"Poor old Jack! I liked him," said Tom. "I wonder what he is doing now—whether they have got to their new home, and how they like it." The mention of his old school-fellow had turned Tom's thoughts into a pleasant channel, and he said, "Wouldn't you like to see Jack again, Elsie?"
"Yes, I shouldn't mind," said Elsie, "for he wasn't so bad when you came to know him, and he was very kind to you."
"Jack was a brick," said Tom, admiringly.
"Yes, but he led you into all the mischief that caused our trouble," said his mother, "and so for his sake, as well as for your own, you ought not to let it go further than you can help, but make the best of this school, hard as it may be."
It was not very palatable advice to give the boy just now, and he could not make up his mind to follow it all at once. But he determined to go to school in the afternoon without further grumbling, though whether he would try to make the best of things when he got there was another matter. If it was only like his old school, he would give all his mind to his lessons, he thought, but the chance of going to a school like that was over for ever, and once more Tom sighed in vain regret over his misused opportunities.
[CHAPTER XI.]
A MEMORABLE FIGHT.
TOM did not go to school in the best of humours that Monday afternoon, but plodded sulkily through his lessons. He did not try to please his teacher by taking any great pains with his task, nor did he try to bear more patiently the rude country curiosity of his school-mates.

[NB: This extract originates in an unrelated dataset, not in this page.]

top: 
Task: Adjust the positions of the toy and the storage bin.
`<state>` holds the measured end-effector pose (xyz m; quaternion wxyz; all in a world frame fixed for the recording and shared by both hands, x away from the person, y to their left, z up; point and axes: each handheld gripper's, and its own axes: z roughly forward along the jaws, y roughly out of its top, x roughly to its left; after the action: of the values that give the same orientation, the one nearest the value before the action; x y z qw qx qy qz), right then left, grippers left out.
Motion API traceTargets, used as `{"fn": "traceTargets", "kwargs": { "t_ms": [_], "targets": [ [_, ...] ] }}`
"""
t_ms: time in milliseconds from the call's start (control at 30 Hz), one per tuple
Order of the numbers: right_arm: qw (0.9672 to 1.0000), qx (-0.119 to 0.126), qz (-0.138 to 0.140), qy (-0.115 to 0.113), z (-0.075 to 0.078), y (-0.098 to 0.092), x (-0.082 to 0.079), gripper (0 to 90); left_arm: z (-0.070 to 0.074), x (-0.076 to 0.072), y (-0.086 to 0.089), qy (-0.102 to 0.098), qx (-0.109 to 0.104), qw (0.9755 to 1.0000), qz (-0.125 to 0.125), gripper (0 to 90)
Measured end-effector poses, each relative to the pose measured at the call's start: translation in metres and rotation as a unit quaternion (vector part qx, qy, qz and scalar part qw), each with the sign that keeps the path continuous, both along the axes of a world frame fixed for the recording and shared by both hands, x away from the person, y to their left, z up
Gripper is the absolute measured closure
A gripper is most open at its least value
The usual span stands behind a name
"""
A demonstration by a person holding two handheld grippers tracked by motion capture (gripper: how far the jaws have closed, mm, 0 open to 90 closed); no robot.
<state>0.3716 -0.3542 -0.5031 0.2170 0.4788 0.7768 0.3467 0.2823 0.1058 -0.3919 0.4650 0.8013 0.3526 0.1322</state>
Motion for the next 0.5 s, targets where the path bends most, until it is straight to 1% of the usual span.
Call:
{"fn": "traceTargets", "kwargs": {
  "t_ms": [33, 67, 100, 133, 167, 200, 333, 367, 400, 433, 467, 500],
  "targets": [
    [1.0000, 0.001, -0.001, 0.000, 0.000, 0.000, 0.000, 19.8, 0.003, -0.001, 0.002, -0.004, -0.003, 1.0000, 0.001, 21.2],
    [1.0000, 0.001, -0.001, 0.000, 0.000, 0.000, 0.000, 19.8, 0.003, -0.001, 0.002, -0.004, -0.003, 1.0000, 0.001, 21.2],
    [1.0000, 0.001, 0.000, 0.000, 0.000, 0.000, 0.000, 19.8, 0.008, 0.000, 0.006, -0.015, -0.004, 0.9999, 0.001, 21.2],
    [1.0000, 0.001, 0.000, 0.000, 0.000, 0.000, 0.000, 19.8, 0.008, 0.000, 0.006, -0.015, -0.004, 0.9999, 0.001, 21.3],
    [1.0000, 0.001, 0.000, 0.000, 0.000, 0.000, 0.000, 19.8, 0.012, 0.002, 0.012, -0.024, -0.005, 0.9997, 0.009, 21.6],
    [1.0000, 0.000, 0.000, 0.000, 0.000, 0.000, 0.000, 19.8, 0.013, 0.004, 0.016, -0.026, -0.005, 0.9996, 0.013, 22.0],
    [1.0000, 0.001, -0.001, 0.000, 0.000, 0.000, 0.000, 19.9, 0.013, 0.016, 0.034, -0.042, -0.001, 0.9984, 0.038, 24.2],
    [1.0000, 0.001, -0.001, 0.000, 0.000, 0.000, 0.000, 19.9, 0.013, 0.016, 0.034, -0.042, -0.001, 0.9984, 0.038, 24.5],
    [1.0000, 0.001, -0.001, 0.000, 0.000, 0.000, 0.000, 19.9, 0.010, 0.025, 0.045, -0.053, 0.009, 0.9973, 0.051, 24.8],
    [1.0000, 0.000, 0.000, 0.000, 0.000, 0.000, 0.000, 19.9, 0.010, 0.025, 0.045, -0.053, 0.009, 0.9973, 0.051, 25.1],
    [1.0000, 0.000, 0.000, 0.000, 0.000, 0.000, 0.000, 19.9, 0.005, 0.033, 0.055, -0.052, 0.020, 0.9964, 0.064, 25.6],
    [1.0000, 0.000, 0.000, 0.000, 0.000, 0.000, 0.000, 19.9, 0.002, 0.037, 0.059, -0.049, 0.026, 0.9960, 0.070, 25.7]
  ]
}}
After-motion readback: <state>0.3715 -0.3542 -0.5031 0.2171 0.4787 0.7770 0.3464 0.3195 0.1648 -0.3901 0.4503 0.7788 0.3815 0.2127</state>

When school was over, he dawdled along the road towards home, still thinking rather bitterly of what his mother had said, and how little she understood the difficulties in his way, when he was suddenly confronted with a big stolid-looking boy, who said in an aggressive tone:
"What be you coming here for, and putting the teacher up to getting harder books for the little uns? I've been to that school, I have, though I ain't no scholard now, and I tell you, you aren't going to do just as you like along of us, so take that," and the big bully felled Tom to the ground with one blow of his fist.